La norma risulta essere molto “stringente” perchè solo alcune tipologie possono usufruirne: vediamo quali.
Potranno usufruire della cedolare secca solo gli immobili C/1, quindi i negozi e botteghe, con contratto stipulato nel 2019, mentre per i contratti che saranno stipulati negli anni successivi il Governo dovrà prorogare la norma oppure legiferare nuovamente in materia.
La superficie dell’immobile non può essere superiore a 600 mq, pertinenze escluse; tali pertinenze sono ammesse alla tassazione sostitutiva, purché locate congiuntamente all’immobile principale.

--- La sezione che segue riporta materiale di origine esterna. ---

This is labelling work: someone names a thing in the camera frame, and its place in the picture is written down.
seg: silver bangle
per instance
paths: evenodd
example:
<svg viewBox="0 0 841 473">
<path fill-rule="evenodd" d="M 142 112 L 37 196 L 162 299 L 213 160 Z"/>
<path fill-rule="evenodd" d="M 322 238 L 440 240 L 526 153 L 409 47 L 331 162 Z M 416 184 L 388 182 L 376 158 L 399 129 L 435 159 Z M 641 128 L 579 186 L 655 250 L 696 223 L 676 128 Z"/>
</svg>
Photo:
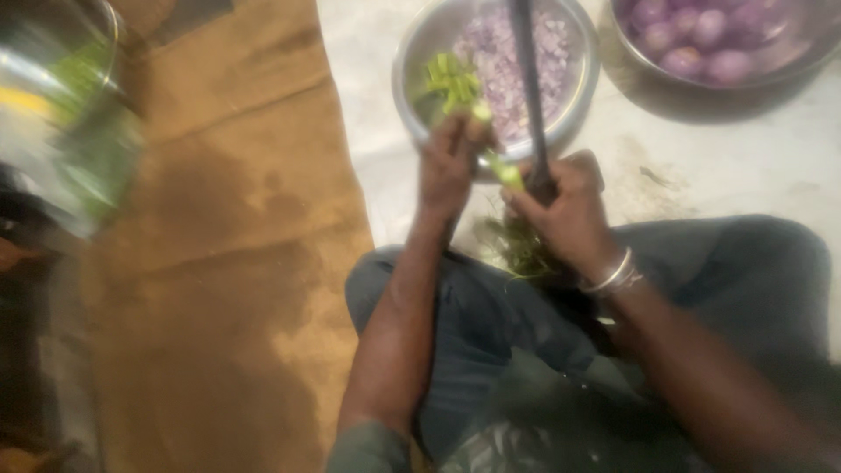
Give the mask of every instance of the silver bangle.
<svg viewBox="0 0 841 473">
<path fill-rule="evenodd" d="M 595 293 L 601 292 L 605 288 L 609 287 L 611 284 L 613 284 L 618 279 L 621 282 L 625 282 L 625 280 L 630 275 L 630 274 L 625 274 L 625 272 L 628 269 L 628 267 L 632 267 L 632 265 L 630 264 L 631 263 L 631 254 L 632 254 L 631 247 L 626 247 L 625 248 L 625 257 L 622 259 L 622 263 L 619 265 L 619 268 L 617 268 L 616 271 L 613 272 L 611 277 L 607 278 L 603 283 L 595 285 L 595 286 L 584 287 L 583 285 L 581 285 L 579 287 L 581 292 L 583 292 L 585 294 L 595 294 Z"/>
</svg>

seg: dark trousers
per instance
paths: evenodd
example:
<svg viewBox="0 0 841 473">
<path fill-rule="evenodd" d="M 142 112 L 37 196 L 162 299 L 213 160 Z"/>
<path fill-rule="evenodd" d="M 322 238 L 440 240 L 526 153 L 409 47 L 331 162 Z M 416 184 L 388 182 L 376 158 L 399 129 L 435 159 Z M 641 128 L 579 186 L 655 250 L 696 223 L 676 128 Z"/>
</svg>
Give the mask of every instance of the dark trousers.
<svg viewBox="0 0 841 473">
<path fill-rule="evenodd" d="M 641 273 L 748 359 L 826 357 L 829 255 L 806 227 L 751 215 L 615 232 L 633 249 Z M 368 323 L 399 252 L 379 248 L 348 276 L 347 306 L 357 332 Z M 581 328 L 592 317 L 587 302 L 577 293 L 549 297 L 496 268 L 445 255 L 431 385 L 418 414 L 420 441 L 434 461 L 457 446 L 512 347 L 572 376 L 587 369 L 598 353 Z"/>
</svg>

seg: sleeve
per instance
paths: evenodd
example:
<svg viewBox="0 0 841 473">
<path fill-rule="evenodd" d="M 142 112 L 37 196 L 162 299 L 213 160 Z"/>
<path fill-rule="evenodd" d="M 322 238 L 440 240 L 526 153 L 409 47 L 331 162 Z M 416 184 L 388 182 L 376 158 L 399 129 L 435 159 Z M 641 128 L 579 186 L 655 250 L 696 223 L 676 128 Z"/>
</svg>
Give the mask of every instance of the sleeve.
<svg viewBox="0 0 841 473">
<path fill-rule="evenodd" d="M 362 423 L 336 438 L 326 473 L 410 473 L 409 445 L 379 422 Z"/>
</svg>

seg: hand
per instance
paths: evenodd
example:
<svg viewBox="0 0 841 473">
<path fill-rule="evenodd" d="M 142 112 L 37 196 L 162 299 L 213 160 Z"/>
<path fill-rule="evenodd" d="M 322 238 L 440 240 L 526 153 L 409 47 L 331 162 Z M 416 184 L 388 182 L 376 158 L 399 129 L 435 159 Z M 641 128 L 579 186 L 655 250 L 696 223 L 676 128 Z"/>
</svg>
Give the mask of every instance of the hand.
<svg viewBox="0 0 841 473">
<path fill-rule="evenodd" d="M 470 195 L 476 154 L 490 140 L 489 125 L 470 114 L 450 114 L 432 131 L 420 156 L 419 217 L 448 226 L 458 220 Z"/>
<path fill-rule="evenodd" d="M 530 166 L 521 168 L 528 174 Z M 540 234 L 549 250 L 599 284 L 621 261 L 599 193 L 604 188 L 592 151 L 579 151 L 549 163 L 558 197 L 543 207 L 526 192 L 503 191 L 503 200 Z"/>
</svg>

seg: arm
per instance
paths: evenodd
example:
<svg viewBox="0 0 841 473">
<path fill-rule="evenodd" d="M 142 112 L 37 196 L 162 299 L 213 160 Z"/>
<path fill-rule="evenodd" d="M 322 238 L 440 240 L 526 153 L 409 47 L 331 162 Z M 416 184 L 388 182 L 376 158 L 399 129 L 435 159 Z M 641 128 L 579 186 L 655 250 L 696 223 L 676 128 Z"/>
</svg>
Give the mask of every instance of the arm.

Il proprietario dell’immobile oggetto del contratto deve essere persona fisica, mentre nessun requisito personale è previsto in capo al conduttore (che quindi, come spesso capita per l’affitto di negozi, può essere una società o un’impresa).
Il proprietario non può modificare il canone di locazione, nemmeno sulla base degli aggiornamenti ISTAT (norma ugualmente valida per i canoni delle abitazioni).
Inoltre, un altro importante requisito da tenere in considerazione è la norma anti-elusione: alla data del 15 ottobre per quell’immobile non deve esserci un contratto precedentemente scaduto tra i medesimi soggetti e per lo stesso immobile interrotto in anticipo.
Restano escluse le categorie C/2 (i magazzini) e C/3 (i laboratori per arti e mestieri).
Questa norma conferisce un'opportunità in più per i proprietari di locali commerciali, che potranno usufruire della tassazione sostitutiva IRPEF prima valida solo per le abitazioni, e si può prevedere un aumento nell’apertura di nuove attività economiche e una diminuzione di locali chiusi e degradati.